--- WORK REQUIRED ---
Can you find the lines of the listing that include "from" and copy every one?

--- EXERCISE INPUT ---
▼

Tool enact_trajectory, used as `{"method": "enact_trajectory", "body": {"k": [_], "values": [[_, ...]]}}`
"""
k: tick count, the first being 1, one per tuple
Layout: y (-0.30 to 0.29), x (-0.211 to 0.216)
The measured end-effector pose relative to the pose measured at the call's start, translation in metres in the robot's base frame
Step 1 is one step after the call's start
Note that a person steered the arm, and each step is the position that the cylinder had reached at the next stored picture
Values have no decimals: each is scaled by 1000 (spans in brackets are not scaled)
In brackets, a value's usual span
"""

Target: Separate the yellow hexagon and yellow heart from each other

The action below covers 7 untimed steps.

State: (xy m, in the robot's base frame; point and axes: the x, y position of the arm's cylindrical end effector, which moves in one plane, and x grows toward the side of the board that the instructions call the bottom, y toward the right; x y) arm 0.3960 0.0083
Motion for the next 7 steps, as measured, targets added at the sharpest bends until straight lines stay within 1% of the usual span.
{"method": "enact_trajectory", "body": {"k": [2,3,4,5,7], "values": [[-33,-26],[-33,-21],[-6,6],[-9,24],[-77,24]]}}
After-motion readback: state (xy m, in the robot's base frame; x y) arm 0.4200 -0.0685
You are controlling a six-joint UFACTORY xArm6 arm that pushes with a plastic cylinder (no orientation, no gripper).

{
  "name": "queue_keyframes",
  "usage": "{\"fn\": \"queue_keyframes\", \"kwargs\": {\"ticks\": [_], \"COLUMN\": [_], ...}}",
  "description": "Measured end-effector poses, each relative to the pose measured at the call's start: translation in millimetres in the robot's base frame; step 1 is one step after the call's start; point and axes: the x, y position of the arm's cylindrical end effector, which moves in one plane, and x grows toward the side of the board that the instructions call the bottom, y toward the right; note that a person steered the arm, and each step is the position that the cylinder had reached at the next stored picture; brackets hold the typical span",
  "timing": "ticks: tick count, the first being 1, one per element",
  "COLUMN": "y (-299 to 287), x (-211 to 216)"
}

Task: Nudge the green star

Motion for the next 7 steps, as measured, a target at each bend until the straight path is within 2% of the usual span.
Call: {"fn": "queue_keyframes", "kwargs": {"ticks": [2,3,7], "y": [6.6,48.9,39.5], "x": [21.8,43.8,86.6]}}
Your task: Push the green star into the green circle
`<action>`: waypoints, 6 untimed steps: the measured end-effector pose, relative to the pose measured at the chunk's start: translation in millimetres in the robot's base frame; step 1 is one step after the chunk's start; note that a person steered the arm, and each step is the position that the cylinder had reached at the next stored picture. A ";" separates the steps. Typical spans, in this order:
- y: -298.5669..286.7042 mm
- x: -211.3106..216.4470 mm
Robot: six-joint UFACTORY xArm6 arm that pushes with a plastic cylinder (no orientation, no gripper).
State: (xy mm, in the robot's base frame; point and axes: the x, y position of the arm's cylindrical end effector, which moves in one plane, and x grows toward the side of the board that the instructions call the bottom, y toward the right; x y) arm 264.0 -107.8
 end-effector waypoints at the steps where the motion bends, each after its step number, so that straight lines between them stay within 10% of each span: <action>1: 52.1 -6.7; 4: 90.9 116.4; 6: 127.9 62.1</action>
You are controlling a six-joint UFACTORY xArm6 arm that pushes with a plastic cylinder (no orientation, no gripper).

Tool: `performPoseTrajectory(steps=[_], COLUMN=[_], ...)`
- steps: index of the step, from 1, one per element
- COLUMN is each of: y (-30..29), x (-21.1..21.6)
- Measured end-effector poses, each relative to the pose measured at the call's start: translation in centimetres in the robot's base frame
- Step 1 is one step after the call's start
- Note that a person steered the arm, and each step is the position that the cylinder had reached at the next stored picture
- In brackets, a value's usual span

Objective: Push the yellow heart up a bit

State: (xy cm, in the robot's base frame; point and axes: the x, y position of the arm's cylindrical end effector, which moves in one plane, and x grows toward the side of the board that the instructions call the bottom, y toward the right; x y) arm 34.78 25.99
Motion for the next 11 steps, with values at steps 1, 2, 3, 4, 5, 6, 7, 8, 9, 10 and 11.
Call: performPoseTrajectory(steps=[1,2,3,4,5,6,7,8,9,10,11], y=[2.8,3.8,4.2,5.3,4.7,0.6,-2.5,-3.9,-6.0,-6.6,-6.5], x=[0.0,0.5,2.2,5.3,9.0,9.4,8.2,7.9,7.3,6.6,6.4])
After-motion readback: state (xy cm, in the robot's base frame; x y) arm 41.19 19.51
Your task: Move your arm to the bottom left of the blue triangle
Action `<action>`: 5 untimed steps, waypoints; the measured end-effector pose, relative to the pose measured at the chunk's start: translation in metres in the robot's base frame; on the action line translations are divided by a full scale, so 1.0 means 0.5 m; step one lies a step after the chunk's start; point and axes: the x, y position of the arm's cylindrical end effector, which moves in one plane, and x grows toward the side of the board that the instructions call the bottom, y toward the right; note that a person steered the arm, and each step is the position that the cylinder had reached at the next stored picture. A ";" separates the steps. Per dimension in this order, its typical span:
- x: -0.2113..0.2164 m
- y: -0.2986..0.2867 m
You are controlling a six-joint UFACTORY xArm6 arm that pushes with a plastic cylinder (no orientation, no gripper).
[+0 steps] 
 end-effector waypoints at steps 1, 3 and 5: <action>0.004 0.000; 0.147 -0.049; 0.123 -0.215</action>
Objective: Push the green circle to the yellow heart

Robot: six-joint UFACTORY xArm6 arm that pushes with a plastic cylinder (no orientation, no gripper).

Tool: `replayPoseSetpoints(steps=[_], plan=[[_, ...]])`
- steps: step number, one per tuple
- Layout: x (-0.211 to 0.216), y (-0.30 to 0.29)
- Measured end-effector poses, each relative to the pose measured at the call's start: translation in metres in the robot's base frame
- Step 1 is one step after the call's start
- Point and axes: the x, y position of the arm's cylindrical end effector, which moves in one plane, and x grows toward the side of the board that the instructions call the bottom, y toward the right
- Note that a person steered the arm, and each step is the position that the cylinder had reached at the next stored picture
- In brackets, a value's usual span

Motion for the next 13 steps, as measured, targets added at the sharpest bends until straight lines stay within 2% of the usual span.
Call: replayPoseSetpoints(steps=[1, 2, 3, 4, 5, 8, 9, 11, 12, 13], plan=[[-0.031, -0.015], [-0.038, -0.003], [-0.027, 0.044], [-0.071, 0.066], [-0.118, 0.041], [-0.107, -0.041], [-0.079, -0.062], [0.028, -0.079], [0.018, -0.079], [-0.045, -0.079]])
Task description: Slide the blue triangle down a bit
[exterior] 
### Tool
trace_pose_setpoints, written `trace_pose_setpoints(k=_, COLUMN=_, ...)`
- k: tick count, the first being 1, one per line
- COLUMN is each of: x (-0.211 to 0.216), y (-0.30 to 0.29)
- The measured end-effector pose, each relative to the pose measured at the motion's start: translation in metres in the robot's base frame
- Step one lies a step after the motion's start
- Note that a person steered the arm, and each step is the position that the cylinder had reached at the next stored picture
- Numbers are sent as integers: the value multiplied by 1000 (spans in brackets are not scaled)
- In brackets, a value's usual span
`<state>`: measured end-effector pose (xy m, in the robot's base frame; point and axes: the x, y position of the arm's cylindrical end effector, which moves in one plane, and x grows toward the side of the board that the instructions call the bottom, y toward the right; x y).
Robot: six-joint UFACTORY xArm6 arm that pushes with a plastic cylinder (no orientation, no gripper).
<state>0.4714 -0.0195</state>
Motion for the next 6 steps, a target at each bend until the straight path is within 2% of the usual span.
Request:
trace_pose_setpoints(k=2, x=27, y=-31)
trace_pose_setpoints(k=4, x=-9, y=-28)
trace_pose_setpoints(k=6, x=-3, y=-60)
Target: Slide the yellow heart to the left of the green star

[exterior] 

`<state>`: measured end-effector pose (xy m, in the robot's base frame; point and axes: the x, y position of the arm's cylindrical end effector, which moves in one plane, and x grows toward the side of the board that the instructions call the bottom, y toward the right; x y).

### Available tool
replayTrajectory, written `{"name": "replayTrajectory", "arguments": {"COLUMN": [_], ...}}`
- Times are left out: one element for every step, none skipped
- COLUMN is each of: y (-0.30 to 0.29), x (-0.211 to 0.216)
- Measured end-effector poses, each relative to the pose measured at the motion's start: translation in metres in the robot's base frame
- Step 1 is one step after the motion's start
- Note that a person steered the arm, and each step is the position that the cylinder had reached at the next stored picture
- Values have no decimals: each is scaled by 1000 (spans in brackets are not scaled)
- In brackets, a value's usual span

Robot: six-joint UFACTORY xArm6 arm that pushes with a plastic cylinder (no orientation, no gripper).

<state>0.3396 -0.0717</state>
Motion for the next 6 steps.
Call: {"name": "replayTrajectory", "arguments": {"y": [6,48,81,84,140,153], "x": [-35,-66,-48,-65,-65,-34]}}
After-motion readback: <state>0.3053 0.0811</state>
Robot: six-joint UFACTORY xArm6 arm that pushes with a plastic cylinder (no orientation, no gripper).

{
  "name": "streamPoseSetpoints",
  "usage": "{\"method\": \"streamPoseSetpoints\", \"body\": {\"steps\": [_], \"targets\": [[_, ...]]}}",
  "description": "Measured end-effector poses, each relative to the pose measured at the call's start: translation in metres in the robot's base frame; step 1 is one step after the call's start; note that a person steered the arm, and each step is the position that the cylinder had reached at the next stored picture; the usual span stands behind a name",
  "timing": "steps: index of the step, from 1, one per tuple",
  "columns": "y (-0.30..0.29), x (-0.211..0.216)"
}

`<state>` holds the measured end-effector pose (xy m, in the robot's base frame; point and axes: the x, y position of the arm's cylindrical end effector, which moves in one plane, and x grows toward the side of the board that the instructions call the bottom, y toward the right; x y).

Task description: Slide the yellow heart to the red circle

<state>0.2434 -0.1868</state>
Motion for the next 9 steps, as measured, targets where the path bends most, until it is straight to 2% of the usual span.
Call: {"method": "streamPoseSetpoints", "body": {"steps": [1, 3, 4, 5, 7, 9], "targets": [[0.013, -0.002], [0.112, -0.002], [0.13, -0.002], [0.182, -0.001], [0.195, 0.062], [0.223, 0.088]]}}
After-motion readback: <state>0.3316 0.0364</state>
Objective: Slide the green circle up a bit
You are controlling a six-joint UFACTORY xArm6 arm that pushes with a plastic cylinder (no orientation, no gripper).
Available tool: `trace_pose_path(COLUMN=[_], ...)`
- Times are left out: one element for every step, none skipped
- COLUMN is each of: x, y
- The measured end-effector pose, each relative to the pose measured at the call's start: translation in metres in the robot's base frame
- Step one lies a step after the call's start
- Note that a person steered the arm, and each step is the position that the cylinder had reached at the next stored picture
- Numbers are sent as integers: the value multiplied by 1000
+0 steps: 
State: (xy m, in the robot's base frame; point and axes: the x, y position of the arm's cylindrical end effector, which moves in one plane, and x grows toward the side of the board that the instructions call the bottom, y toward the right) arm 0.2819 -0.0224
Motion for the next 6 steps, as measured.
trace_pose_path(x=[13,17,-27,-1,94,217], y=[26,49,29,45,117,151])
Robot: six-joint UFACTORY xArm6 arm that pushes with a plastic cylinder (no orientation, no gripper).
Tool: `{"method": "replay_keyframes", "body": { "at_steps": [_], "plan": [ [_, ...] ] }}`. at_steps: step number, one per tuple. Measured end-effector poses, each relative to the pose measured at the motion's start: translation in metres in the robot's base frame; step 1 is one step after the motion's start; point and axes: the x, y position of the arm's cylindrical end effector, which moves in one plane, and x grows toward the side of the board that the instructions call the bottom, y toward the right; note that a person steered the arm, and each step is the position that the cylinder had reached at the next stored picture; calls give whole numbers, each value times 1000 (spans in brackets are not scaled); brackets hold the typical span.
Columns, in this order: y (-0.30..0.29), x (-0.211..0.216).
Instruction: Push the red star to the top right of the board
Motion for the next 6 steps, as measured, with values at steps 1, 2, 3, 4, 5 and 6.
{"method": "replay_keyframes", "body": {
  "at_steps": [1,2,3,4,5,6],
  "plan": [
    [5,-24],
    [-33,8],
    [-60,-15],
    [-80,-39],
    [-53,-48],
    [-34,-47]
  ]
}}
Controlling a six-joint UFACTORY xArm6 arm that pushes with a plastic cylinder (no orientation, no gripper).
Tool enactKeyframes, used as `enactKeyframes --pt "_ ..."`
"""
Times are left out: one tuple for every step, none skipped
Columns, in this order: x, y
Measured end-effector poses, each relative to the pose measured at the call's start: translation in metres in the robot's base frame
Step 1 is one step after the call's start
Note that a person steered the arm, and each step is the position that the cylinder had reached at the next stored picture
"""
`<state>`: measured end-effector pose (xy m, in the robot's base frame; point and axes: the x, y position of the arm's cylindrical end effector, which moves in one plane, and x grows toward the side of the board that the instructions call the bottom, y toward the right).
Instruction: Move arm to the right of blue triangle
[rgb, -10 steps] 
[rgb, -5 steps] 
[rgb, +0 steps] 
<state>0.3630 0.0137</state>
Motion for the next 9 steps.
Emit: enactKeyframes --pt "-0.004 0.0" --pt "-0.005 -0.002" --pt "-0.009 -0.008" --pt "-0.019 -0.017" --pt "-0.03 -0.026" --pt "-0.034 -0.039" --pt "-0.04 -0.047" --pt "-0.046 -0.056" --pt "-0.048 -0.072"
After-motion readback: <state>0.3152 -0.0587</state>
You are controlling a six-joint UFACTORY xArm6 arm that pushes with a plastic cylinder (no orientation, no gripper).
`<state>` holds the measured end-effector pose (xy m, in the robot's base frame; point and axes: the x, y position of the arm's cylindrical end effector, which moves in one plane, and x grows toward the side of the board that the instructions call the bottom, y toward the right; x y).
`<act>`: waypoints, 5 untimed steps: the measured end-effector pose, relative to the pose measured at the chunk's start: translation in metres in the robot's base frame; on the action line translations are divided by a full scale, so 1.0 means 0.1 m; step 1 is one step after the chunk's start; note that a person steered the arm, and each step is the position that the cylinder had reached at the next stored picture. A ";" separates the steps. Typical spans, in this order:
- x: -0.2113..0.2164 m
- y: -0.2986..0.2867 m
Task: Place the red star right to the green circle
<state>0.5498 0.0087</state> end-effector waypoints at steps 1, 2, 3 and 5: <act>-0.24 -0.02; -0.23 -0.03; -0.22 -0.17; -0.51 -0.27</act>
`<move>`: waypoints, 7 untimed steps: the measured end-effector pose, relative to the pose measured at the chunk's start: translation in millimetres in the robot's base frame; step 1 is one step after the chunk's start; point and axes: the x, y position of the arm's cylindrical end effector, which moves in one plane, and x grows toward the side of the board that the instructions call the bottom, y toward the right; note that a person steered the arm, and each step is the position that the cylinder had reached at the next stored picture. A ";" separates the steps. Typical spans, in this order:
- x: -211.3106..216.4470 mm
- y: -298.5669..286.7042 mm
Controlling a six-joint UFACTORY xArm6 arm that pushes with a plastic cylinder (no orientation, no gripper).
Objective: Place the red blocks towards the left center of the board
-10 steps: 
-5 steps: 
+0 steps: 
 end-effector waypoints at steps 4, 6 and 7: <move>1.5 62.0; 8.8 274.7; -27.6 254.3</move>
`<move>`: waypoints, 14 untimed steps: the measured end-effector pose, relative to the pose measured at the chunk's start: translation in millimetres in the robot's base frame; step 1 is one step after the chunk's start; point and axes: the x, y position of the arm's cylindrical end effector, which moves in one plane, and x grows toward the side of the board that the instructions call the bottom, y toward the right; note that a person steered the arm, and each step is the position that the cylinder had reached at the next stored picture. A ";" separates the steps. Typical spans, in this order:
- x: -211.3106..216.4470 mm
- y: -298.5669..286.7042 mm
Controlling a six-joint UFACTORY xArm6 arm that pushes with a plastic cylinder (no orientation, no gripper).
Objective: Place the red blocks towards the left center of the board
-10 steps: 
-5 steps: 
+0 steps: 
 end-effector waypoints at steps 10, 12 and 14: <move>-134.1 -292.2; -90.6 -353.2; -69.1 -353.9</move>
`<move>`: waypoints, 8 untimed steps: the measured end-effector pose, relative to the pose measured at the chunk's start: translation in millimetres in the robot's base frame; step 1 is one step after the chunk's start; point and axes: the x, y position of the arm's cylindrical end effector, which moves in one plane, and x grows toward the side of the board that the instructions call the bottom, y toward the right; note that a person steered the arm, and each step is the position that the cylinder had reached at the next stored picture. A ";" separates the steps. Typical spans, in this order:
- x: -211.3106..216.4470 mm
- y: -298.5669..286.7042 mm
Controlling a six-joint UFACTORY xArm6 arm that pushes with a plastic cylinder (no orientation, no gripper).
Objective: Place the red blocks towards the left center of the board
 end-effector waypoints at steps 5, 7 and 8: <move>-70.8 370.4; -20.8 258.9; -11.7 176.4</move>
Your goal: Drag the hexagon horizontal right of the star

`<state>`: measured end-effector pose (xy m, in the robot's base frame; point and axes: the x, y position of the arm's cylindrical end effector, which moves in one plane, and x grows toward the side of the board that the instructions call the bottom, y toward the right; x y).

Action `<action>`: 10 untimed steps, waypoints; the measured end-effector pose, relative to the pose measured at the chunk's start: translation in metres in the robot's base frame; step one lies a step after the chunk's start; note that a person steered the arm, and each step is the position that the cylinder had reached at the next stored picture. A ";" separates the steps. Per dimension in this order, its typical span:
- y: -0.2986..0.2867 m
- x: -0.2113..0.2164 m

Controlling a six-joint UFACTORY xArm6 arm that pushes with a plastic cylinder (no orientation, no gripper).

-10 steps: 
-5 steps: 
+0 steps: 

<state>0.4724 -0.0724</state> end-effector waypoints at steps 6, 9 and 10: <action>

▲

--- TASK OUTPUT ---
Target: Separate the yellow hexagon and yellow heart from each other
- steps: index of the step, from 1, one per element
  "timing": "steps: index of the step, from 1, one per tuple",

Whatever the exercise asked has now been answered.